Author: Barbara S Bertram
Publisher: CRC Press
Published: 2019-05-20
Total Pages: 380
ISBN-13: 9781420036039
DOWNLOAD EBOOK →Based on proceedings of the International Conference on Integral Methods in Science and Engineering, this collection of papers addresses the solution of mathematical problems by integral methods in conjunction with approximation schemes from various physical domains. Topics and applications include: wavelet expansions, reaction-diffusion systems, variational methods , fracture theory, boundary value problems at resonance, micromechanics, fluid mechanics, combustion problems, nonlinear problems, elasticity theory, and plates and shells.

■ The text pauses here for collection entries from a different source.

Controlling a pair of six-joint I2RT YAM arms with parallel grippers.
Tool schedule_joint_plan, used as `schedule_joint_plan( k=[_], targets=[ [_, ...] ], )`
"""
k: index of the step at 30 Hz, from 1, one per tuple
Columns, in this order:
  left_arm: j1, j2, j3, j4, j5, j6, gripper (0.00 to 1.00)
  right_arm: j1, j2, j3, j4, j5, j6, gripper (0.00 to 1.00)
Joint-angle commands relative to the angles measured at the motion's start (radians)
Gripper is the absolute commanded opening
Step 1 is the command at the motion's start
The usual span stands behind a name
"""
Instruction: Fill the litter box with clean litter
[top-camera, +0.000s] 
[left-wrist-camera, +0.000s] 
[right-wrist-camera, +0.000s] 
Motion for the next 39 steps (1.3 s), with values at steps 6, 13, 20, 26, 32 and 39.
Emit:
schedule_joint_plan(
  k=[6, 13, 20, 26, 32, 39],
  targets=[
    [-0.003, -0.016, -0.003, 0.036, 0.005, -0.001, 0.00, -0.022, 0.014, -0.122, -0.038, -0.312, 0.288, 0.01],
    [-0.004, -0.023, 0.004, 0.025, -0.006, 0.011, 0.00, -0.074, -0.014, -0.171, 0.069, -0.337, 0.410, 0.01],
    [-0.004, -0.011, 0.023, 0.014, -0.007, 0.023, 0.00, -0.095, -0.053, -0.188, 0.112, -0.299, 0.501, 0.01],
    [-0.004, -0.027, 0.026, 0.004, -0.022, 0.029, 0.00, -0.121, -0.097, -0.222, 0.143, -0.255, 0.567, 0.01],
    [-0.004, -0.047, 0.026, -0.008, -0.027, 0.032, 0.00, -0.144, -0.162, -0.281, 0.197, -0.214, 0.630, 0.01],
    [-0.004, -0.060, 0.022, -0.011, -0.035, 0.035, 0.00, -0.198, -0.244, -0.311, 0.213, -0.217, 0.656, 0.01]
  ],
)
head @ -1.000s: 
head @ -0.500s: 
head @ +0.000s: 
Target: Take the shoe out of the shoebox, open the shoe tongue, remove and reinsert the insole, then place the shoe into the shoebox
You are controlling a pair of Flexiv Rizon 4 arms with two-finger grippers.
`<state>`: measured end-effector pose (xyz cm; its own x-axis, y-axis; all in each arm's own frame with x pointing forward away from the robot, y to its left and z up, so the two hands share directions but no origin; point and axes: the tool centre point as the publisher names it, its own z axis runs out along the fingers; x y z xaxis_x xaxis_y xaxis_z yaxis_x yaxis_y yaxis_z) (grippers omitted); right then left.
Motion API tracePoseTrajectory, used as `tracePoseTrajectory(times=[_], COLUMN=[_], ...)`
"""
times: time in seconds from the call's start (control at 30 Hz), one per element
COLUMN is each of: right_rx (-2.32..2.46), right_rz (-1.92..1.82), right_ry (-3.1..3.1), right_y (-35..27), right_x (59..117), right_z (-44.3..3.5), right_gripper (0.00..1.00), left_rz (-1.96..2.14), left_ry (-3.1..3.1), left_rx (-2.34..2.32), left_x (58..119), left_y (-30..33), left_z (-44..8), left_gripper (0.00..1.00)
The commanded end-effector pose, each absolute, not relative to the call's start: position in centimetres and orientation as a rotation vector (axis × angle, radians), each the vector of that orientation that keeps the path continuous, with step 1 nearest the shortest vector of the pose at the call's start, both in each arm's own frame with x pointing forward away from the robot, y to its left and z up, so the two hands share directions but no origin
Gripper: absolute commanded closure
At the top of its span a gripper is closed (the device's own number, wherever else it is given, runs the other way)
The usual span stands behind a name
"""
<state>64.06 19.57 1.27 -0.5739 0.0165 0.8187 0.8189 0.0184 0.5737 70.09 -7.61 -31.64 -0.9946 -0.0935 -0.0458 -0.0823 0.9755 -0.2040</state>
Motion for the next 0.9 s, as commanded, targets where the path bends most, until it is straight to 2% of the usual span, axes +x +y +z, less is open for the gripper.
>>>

Author: Andrei D. Polyanin
Publisher: CRC Press
Published: 2008-02-12
Total Pages: 1143
ISBN-13: 0203881052
DOWNLOAD EBOOK →Unparalleled in scope compared to the literature currently available, the Handbook of Integral Equations, Second Edition contains over 2,500 integral equations with solutions as well as analytical and numerical methods for solving linear and nonlinear equations. It explores Volterra, Fredholm, WienerHopf, Hammerstein, Uryson, and other equa
Author: Michael A. Golberg
Publisher: Springer Science & Business Media
Published: 2013-11-11
Total Pages: 428
ISBN-13: 1489925937
DOWNLOAD EBOOK →In 1979, I edited Volume 18 in this series: Solution Methods for Integral Equations: Theory and Applications. Since that time, there has been an explosive growth in all aspects of the numerical solution of integral equations. By my estimate over 2000 papers on this subject have been published in the last decade, and more than 60 books on theory and applications have appeared. In particular, as can be seen in many of the chapters in this book, integral equation techniques are playing an increas ingly important role in the solution of many scientific and engineering problems. For instance, the boundary element method discussed by Atkinson in Chapter 1 is becoming an equal partner with finite element and finite difference techniques for solving many types of partial differential equations. Obviously, in one volume it would be impossible to present a complete picture of what has taken place in this area during the past ten years. Consequently, we have chosen a number of subjects in which significant advances have been made that we feel have not been covered in depth in other books. For instance, ten years ago the theory of the numerical solution of Cauchy singular equations was in its infancy. Today, as shown by Golberg and Elliott in Chapters 5 and 6, the theory of polynomial approximations is essentially complete, although many details of practical implementation remain to be worked out.